Images loaded and preprocessed successfully.
Example image and label:
Image shape: (128, 128, 3)
Label: 1


In [14]:
# Define batch size
BATCH_SIZE = 32

# Shuffle and batch the dataset
# It's good practice to shuffle the training data
# You might want to split into train and validation sets first
# For simplicity, let's shuffle the entire dataset for now
# In a real scenario, you would split before shuffling and batching

# Get the total number of samples
DATASET_SIZE = tf.data.experimental.cardinality(image_label_ds).numpy()
print(f"\nTotal number of samples in the dataset: {DATASET_SIZE}")
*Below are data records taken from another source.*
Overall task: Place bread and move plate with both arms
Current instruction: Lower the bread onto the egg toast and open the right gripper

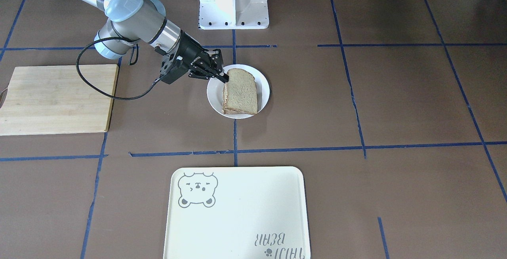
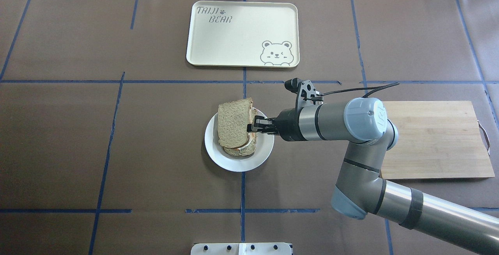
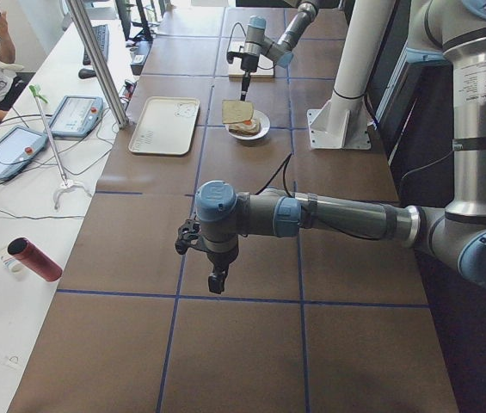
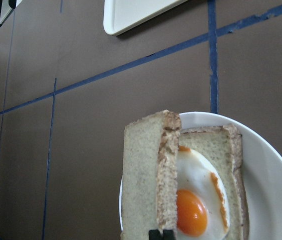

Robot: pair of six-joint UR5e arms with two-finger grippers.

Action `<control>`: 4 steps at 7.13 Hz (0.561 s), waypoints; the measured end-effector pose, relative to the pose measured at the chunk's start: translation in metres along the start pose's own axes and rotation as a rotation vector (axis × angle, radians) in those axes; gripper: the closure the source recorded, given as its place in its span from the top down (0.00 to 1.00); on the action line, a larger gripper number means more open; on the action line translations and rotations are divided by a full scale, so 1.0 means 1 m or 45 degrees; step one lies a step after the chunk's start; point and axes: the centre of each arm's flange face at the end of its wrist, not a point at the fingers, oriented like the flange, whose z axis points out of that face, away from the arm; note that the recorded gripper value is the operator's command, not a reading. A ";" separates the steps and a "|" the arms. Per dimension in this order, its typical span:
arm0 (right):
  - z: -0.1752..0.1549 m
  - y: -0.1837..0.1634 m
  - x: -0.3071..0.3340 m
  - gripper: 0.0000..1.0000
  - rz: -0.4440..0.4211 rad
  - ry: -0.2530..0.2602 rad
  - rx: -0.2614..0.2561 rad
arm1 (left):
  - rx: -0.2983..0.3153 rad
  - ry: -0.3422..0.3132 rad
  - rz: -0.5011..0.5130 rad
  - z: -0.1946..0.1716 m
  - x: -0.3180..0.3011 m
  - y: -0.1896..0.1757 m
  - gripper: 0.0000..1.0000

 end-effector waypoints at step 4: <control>0.006 0.012 0.024 0.95 0.006 0.055 0.009 | 0.000 0.000 0.000 0.000 0.000 0.000 1.00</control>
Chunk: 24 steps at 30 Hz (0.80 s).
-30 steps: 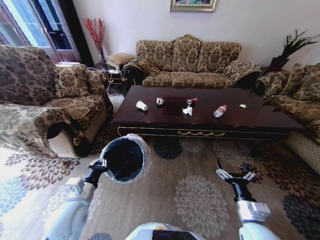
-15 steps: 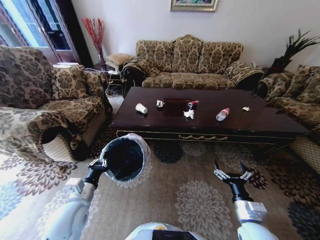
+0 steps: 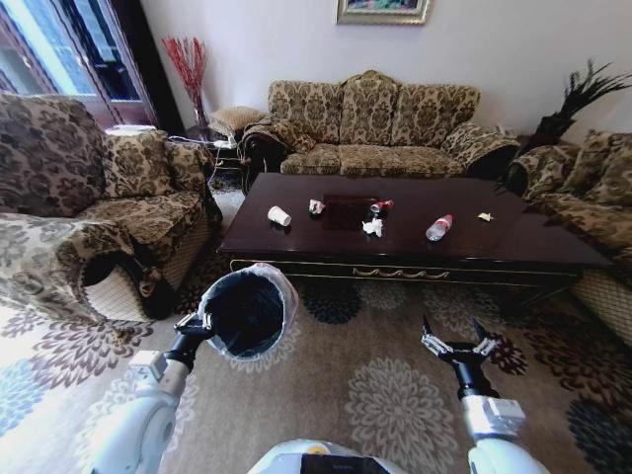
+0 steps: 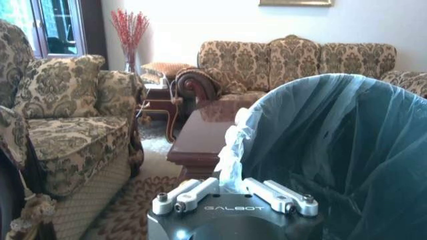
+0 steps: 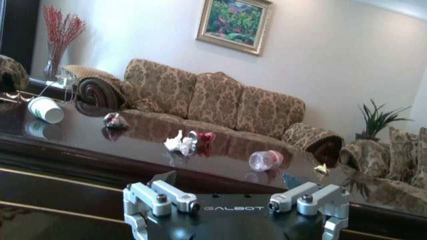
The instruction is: Move to the front of the table and place the trash on the table into the trash bin.
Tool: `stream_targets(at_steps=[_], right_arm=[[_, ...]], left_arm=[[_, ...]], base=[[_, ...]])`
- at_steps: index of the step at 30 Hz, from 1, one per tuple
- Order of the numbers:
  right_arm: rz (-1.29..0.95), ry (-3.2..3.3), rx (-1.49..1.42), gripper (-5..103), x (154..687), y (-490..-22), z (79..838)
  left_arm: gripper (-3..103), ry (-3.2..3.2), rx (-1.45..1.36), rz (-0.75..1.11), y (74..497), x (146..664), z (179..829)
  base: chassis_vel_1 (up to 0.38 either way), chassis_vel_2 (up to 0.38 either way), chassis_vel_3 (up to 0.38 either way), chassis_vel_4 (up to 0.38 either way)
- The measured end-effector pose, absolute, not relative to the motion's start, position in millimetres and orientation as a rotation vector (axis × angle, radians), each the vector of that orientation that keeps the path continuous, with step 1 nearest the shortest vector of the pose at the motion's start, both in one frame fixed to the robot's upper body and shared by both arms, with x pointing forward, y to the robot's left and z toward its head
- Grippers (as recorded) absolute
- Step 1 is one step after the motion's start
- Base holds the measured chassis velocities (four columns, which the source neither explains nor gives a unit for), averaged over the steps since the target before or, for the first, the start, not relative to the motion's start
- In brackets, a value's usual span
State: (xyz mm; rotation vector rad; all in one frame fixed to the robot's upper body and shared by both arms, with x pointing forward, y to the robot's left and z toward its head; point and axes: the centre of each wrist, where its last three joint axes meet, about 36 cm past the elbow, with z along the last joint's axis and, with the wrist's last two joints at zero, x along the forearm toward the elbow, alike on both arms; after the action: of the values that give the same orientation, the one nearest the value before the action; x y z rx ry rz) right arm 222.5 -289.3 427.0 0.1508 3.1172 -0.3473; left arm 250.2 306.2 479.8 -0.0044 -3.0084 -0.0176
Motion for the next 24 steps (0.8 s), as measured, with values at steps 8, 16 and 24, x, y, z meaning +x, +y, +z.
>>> stream_targets(at_steps=[8,16,24], right_arm=[[-0.347,3.106,0.147,100,222.0,-287.9,427.1],[-0.353,3.124,0.134,100,218.5,-289.2,425.9],[-0.345,3.124,0.116,100,221.2,-286.6,426.0]], left_arm=[[1,-3.026,-0.006,-0.005,304.4,249.2,479.1],[1,-3.034,-0.013,-0.008,302.3,248.3,480.4],[1,-3.041,-0.006,-0.011,305.1,244.4,481.7]], base=[[0.000,0.000,0.000,0.000],[0.000,0.000,0.000,0.000],[-0.065,-0.053,0.064,0.044]])
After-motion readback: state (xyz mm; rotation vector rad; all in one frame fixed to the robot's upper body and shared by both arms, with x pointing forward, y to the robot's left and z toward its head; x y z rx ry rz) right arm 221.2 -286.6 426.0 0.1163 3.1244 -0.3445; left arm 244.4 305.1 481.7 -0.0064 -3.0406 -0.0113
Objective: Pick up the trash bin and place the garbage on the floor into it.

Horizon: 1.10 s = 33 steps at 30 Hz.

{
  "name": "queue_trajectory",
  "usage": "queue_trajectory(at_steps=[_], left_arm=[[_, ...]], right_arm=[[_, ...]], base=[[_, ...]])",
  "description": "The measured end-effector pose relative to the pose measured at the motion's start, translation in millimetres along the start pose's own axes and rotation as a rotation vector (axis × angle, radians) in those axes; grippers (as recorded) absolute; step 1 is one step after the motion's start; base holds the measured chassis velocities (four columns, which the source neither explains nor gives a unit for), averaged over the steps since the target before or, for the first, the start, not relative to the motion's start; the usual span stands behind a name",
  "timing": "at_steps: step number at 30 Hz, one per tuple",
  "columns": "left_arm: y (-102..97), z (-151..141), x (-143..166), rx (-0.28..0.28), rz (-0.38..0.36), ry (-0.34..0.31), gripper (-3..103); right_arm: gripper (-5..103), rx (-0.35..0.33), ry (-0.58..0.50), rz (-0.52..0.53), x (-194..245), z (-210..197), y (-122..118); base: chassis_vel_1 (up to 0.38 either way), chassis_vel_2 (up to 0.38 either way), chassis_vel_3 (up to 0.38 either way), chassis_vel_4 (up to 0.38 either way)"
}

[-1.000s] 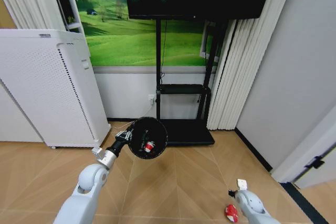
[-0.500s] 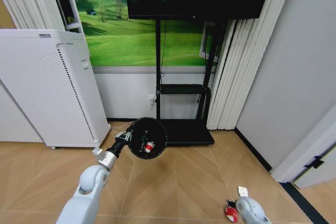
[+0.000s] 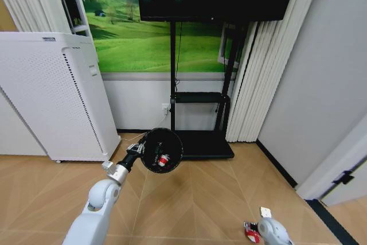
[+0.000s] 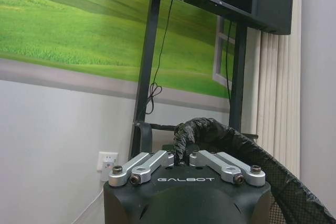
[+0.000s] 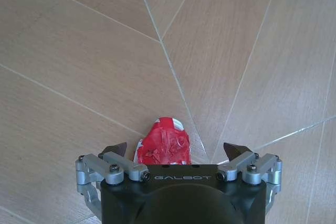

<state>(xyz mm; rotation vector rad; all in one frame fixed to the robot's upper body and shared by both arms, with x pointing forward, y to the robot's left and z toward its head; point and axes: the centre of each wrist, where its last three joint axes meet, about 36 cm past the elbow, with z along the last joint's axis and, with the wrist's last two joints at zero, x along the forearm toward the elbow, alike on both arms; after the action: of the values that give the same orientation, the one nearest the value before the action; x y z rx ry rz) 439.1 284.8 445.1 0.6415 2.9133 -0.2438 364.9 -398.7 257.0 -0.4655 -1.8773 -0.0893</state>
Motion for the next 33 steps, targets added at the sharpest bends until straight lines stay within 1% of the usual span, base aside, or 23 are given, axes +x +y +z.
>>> queue_trajectory(at_steps=[9, 24, 32, 33], left_arm=[[-3.1, 1.5, 1.7, 0.001, 0.0, 0.006, 8], [0.3, -3.0, -0.3, -0.007, 0.0, 0.006, 8], [1.4, -3.6, 0.2, -0.007, -0.001, 0.005, 8], [1.2, -3.6, 0.3, -0.007, -0.001, 0.005, 8]], right_arm=[[100, -0.008, 0.024, -0.002, -5.7, 9.3, 1.9], [100, -0.037, 0.057, -0.016, -18.6, 14.6, 12.5], [100, -0.031, 0.059, -0.005, -26.8, 11.6, 12.0], [102, -0.028, 0.058, -0.002, -27.2, 11.5, 11.8]], base=[[0.0, 0.0, 0.0, 0.0], [0.0, 0.0, 0.0, 0.0], [0.0, 0.0, 0.0, 0.0], [0.0, 0.0, 0.0, 0.0]])
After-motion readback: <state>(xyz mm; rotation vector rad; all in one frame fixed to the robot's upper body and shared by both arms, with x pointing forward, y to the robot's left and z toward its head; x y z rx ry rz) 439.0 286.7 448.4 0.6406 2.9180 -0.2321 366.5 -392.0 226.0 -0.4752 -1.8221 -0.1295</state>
# Define split ratios (e.g., 80% train, 20% validation)
train_size = int(0.8 * DATASET_SIZE)
val_size = DATASET_SIZE - train_size

# Shuffle the dataset
image_label_ds = image_label_ds.shuffle(buffer_size=DATASET_SIZE)

# Split the dataset
train_ds = image_label_ds.take(train_size)
val_ds = image_label_ds.skip(train_size)

# Batch the datasets
train_ds = train_ds.batch(BATCH_SIZE)
val_ds = val_ds.batch(BATCH_SIZE)

print(f"\nTraining dataset size: {tf.data.experimental.cardinality(train_ds).numpy() * BATCH_SIZE}")
print(f"Validation dataset size: {tf.data.experimental.cardinality(val_ds).numpy() * BATCH_SIZE}")

# You can optionally prefetch the data for better performance
AUTOTUNE = tf.data.AUTOTUNE
train_ds = train_ds.cache().prefetch(buffer_size=AUTOTUNE)
val_ds = val_ds.cache().prefetch(buffer_size=AUTOTUNE)

print("\nData prepared for model training (split into train/validation and batched).")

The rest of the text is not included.